What needs to be done> Go through the data and copy each line where the string "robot" appears.

Material provided>

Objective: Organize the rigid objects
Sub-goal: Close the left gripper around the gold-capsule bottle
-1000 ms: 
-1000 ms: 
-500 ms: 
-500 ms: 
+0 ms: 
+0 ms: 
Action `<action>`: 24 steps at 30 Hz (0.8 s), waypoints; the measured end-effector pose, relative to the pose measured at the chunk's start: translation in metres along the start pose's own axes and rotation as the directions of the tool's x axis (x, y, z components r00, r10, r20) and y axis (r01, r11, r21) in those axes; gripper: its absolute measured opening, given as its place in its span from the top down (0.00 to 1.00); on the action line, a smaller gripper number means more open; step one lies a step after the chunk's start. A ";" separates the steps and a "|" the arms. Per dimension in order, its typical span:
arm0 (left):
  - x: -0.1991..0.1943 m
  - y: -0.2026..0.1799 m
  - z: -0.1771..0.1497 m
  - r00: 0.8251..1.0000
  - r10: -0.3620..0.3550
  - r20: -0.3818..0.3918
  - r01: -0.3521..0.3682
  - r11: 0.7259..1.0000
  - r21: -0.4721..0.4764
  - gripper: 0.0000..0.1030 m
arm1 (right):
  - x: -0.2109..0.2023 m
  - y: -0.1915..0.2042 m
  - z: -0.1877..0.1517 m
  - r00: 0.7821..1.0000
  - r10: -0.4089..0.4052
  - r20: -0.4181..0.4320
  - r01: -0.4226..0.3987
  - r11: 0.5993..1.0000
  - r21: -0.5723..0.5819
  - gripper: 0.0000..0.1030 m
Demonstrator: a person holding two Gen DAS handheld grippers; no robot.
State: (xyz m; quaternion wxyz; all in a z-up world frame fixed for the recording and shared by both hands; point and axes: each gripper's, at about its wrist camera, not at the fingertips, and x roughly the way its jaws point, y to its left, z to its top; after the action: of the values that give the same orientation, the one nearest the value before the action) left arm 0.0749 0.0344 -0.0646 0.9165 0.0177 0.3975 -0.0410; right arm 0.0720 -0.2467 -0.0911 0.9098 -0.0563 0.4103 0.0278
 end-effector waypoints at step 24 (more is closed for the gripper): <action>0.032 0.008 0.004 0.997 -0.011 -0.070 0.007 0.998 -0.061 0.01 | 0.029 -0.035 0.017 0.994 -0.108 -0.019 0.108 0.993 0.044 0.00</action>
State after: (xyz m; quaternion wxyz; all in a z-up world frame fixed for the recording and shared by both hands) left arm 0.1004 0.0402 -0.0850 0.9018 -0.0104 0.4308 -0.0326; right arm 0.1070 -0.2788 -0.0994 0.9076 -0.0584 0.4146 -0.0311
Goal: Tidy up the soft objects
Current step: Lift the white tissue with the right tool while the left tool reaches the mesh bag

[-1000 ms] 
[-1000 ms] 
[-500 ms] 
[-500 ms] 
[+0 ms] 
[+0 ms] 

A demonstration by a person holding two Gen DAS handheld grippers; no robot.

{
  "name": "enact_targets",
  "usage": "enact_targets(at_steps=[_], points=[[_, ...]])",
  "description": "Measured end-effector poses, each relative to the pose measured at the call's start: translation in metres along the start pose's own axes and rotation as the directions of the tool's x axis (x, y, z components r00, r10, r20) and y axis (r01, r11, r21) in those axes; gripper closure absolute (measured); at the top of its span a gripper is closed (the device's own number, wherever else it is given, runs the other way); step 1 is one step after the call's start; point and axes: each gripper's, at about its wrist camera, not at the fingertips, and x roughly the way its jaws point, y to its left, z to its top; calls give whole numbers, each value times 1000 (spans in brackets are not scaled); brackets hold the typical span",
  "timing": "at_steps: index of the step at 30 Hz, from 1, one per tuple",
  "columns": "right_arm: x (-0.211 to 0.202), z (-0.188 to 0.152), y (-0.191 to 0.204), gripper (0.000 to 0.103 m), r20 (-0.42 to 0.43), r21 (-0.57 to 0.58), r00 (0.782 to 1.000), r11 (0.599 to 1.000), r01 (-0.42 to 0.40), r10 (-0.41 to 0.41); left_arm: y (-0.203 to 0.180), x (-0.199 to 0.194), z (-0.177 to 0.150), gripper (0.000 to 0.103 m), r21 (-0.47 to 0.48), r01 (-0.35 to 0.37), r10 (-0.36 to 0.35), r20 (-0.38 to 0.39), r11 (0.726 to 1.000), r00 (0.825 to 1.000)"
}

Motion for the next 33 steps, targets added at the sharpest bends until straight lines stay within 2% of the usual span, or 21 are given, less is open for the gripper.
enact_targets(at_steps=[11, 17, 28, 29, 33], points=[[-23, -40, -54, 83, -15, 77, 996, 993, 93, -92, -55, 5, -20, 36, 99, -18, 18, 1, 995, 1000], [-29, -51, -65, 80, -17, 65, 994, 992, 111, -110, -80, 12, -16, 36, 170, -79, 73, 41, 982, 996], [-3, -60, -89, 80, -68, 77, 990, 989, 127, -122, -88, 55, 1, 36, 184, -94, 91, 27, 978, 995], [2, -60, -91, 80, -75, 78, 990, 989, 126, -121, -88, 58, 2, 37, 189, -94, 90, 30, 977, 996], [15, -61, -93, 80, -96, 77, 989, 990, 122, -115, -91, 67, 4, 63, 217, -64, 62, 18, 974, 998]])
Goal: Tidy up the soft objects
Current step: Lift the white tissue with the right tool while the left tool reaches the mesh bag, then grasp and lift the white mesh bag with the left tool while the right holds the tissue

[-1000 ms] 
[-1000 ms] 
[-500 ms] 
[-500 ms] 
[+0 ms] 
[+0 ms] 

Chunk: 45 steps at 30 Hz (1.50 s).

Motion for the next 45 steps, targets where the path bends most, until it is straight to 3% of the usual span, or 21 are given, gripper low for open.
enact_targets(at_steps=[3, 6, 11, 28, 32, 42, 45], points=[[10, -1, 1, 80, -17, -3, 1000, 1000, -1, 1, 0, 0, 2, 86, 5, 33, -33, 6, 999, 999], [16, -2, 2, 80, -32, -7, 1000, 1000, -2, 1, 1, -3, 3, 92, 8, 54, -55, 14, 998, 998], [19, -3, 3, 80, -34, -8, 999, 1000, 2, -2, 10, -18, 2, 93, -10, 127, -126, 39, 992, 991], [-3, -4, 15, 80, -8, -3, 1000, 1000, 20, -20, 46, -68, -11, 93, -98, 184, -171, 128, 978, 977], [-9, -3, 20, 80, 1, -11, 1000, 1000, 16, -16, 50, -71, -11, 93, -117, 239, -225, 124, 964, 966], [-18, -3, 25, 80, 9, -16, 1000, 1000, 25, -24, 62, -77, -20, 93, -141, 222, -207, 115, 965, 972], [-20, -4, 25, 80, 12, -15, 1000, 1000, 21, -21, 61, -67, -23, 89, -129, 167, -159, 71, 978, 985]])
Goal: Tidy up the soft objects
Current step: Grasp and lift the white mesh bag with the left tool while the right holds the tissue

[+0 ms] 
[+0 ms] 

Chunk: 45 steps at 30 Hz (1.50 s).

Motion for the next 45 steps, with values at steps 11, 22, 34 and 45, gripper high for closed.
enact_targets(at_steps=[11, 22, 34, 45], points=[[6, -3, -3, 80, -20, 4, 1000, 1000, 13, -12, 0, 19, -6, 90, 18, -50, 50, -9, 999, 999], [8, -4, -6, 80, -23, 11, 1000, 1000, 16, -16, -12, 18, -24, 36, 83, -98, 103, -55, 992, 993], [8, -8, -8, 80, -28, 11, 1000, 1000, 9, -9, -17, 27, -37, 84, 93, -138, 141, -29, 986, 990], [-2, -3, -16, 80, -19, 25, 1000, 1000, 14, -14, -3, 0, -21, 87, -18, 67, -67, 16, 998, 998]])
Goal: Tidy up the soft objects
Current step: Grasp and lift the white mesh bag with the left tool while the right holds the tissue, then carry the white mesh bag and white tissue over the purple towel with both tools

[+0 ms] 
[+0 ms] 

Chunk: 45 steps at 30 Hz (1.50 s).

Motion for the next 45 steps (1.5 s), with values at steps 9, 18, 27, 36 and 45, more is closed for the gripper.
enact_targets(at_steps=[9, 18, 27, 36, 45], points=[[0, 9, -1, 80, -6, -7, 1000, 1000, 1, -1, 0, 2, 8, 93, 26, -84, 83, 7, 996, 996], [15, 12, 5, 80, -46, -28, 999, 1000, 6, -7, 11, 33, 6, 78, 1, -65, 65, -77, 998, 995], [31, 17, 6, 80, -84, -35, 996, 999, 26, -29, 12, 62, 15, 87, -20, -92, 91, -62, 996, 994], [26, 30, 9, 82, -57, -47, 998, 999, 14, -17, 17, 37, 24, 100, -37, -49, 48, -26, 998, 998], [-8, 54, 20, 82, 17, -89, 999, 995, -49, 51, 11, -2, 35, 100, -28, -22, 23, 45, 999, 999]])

Response for this exercise>
Demonstrator: a person holding two Gen DAS handheld grippers; no robot.
A demonstration by a person holding two Gen DAS handheld grippers; no robot.

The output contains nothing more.